Try it:
Output only the lines below that start at the line containing "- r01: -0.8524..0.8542" and end at the line containing "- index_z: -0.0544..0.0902", with both ends kept.

Given material:
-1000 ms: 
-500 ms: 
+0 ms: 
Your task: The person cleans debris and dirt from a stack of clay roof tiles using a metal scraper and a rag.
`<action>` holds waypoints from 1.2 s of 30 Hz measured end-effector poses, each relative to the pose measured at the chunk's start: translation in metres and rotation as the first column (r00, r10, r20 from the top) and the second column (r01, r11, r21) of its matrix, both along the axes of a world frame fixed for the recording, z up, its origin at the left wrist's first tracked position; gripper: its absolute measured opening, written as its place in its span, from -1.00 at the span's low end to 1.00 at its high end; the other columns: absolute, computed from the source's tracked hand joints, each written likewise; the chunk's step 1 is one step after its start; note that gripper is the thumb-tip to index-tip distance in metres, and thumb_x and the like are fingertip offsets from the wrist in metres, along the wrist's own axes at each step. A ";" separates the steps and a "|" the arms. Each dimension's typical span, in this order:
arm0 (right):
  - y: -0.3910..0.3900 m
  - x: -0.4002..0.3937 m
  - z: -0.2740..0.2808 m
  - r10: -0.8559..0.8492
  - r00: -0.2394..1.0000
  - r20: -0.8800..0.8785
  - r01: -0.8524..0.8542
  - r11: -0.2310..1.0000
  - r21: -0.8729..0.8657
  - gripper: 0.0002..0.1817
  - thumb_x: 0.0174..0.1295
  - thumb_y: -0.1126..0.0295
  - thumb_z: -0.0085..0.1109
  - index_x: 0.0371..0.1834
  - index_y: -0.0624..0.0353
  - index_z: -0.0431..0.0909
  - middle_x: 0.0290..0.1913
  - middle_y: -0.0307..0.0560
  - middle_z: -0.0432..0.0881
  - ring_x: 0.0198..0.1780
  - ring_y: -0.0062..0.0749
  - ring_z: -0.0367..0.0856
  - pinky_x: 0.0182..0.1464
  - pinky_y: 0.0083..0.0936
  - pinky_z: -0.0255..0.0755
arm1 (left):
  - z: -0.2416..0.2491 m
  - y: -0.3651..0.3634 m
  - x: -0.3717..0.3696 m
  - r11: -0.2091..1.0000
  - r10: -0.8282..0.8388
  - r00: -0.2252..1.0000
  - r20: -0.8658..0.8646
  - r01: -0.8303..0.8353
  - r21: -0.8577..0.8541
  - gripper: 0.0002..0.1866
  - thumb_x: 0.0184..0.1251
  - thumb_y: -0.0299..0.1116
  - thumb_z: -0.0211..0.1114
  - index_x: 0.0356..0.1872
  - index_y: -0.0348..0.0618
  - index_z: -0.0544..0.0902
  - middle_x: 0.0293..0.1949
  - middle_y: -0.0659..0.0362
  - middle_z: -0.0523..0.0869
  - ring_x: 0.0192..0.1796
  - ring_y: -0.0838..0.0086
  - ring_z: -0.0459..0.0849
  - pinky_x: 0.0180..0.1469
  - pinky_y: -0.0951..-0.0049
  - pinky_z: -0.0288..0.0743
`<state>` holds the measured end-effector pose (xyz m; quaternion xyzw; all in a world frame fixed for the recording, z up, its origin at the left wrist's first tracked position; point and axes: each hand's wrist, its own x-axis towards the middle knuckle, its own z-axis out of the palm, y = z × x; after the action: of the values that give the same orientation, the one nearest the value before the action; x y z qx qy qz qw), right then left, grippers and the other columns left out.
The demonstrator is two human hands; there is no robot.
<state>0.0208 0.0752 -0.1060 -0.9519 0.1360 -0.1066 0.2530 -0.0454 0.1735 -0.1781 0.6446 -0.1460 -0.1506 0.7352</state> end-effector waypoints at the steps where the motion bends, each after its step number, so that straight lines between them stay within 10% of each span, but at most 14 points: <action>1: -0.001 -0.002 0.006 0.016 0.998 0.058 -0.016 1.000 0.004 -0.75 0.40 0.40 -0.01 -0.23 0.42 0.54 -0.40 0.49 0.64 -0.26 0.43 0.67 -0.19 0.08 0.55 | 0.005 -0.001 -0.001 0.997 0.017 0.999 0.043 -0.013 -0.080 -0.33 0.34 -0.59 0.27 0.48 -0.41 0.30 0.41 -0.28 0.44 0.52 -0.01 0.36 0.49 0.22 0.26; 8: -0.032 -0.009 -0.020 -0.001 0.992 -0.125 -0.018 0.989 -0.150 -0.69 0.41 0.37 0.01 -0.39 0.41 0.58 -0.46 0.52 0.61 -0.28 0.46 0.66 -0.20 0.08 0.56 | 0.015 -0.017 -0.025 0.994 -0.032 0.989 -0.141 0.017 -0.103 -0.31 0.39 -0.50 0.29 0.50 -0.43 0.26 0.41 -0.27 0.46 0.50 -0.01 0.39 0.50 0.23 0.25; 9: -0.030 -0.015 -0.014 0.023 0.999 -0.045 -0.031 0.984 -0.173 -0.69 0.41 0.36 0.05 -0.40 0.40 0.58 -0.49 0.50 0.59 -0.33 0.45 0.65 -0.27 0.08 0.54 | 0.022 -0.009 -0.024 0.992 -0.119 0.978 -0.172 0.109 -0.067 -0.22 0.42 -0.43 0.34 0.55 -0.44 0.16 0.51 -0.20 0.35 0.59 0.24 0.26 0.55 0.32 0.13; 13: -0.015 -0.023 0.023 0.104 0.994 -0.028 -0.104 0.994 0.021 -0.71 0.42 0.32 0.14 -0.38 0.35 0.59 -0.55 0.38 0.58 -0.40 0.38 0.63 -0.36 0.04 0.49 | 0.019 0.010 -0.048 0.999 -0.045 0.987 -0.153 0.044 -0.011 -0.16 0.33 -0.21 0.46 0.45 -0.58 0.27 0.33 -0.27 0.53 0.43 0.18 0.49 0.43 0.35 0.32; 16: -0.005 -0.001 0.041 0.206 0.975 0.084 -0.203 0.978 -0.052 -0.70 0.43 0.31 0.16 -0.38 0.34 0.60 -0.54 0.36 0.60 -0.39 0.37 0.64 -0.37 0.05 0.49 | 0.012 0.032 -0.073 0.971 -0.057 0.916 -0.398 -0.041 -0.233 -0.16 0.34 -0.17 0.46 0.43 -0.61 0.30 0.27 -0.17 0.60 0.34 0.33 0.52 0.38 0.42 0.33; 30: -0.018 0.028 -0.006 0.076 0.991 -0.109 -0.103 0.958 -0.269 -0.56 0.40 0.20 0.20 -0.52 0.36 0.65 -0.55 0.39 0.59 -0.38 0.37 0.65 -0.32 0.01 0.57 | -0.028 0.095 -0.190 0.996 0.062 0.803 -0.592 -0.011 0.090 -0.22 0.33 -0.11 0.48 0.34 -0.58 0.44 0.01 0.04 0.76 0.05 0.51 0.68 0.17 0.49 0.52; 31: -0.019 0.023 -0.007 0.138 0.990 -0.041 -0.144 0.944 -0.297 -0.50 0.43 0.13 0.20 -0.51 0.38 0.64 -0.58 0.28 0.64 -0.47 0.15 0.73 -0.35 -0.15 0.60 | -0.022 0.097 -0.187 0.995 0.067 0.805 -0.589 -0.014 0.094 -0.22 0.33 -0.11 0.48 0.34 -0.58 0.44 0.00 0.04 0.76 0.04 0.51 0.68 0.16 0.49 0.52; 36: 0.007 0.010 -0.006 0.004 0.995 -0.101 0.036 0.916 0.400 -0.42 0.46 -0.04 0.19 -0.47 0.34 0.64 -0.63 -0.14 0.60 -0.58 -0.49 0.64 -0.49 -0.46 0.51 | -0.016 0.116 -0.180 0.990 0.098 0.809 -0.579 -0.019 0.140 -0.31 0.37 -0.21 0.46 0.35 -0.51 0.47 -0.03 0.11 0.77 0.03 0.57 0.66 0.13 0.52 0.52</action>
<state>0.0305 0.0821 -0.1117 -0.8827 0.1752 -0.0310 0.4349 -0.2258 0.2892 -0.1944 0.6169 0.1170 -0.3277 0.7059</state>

Solution:
  - r01: -0.8524..0.8542
  - r11: -0.2310..1.0000
  - r21: -0.8729..0.8657
  - gripper: 0.0002..0.1817
  - thumb_x: 0.0174..0.1295
  - thumb_y: -0.1126..0.0295
  - thumb_z: -0.0085..0.1109
  - index_x: 0.0371..0.1834
  - index_y: -0.0624..0.0353
  - index_z: -0.0431..0.0909
  - middle_x: 0.0290..0.1913
  - middle_y: -0.0307..0.0560
  - middle_z: -0.0432..0.0881
  - ring_x: 0.0198..0.1780
  - ring_y: -0.0062..0.0749
  - ring_z: -0.0367..0.0856
  - pinky_x: 0.0182..0.1464
  - pinky_y: 0.0083..0.0936
  - pinky_z: -0.0255..0.0755
arm1 (left):
  - z: -0.2416..0.2491 m
  - y: -0.3651..0.3634 m
  - x: -0.3717..0.3696 m
  - r11: -0.2091..1.0000
  - r10: -0.8282..0.8388
  - r00: -0.2252..1.0000
  - r20: -0.8658..0.8646
  - r01: -0.8303..0.8353
  - r21: -0.8577..0.8541
  - gripper: 0.0002..0.1866
  - thumb_x: 0.0184..0.1251
  - thumb_y: -0.0299..0.1116
  - thumb_z: -0.0211..0.1114
  - index_x: 0.0356..0.1872
  - index_y: -0.0348..0.0618
  - index_z: -0.0544..0.0902

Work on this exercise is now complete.